В упаковке ч. 2

В упаковке моей новой записной книжки было сухо, душно и приторно пахло полиграфией. По крафтовой бумаге на каждой странице тянула свою продолговатость красная прямая, обозначающая границы свободы письменных принадлежностей. Других ограничений внутри не было.
Свобода слова существовала в вакууме, созданном на фабрике машинами. Люди так не смогли бы. Соблазн впустить внутрь самую малость своей воли (чернильной и добровольно-принудительно объективной) слишком велик. Здесь же сила слова не имела веса, любое слово значилось бы сильным исключительно исходя из своих визуальных параметров. Более ничего стеснить это идеально приспособленное к свободе место было не в состоянии: только надпись "notebook" на грубо обработанной бумаге, да поля на страницах.
Я подумал о том, что мог бы стать там своим - пустым листом с красной полосой с каждой стороны. Я мог бы скрыться в толще таких же как я, не думая о чувстве собственной важности, не боясь диктатуры чернил и не считаясь с мнением других - не как книга, где все страницы связаны и их уже плотно подчинили себе, оградили от свободомыслия, назвали именами, а как настоящая и честная крафтовая бумага. Да и к чему имена? В вакууме имен нет.

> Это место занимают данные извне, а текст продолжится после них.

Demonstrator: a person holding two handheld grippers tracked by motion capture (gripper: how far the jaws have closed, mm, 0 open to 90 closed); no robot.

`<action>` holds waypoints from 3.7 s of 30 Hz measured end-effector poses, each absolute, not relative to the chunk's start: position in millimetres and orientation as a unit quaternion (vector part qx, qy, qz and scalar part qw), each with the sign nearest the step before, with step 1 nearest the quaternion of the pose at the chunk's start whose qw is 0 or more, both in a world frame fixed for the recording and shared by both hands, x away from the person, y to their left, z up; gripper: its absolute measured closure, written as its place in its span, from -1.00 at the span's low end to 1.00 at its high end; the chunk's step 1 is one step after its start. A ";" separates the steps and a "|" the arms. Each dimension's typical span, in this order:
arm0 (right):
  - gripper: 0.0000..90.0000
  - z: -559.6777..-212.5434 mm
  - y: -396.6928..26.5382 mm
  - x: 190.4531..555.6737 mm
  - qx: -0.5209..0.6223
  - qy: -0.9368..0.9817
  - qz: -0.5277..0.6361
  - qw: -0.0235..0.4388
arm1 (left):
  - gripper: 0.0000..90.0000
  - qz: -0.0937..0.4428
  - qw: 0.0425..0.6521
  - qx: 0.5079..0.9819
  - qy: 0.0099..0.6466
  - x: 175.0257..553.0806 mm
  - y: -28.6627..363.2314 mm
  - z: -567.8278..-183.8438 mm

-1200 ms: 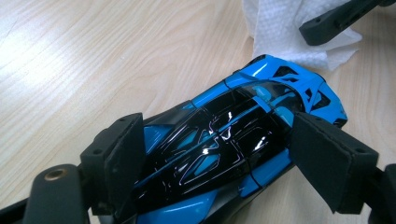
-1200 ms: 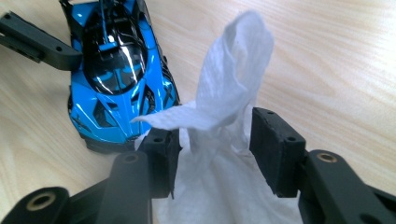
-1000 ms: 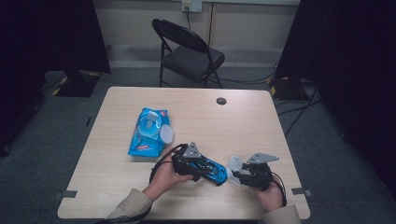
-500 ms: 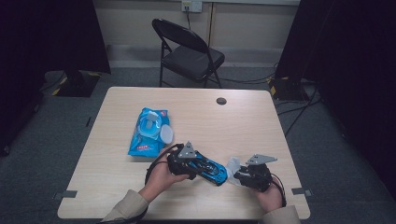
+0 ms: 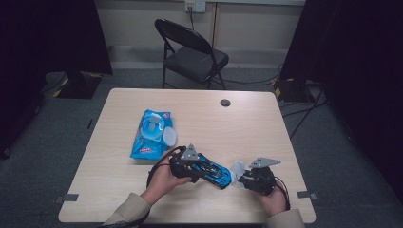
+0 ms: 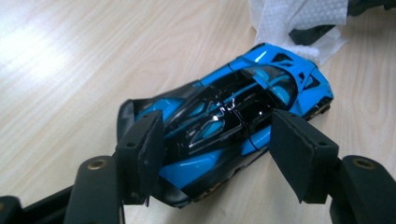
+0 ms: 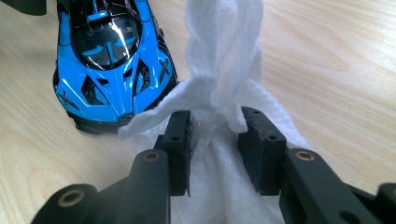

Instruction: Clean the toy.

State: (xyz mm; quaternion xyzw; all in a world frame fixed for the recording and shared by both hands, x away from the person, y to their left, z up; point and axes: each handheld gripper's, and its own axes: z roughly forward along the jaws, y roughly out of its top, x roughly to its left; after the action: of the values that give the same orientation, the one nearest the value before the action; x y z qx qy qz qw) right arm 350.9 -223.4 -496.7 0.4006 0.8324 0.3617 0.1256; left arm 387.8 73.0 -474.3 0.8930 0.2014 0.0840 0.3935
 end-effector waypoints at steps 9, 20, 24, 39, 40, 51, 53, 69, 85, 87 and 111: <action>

Ах, как жаль, что я не мог туда пробраться. Попасть туда собой сегодняшним - убить целый мир. Мир, который было так легко построить для нас, которого мы все так жаждали всегда, но который не нес для нас никакого смысла абсолютно никогда. Ведь мы не видим в нем самих себя; в мире, где нет места войнам и голоду, болезням и бедности, неравенству и борьбе. Что мы вообще видим?
Я надел солнцезащитные очки и спроецировал свое заметно потускневшее мироощущение на улицу. За очками заголовками блистали дома и рекламные щиты. На меня щетинилась правда современности. Я понял, что я уже находился в упаковке. Только, видимо, совсем негерметичной. Мы все были уже совсем негерметичны. Ни мир вокруг, ни каждый внутри.
Я сорвал полиэтилен с блокнота и написал на первой странице дату. Дату начала Армагеддона целого мира.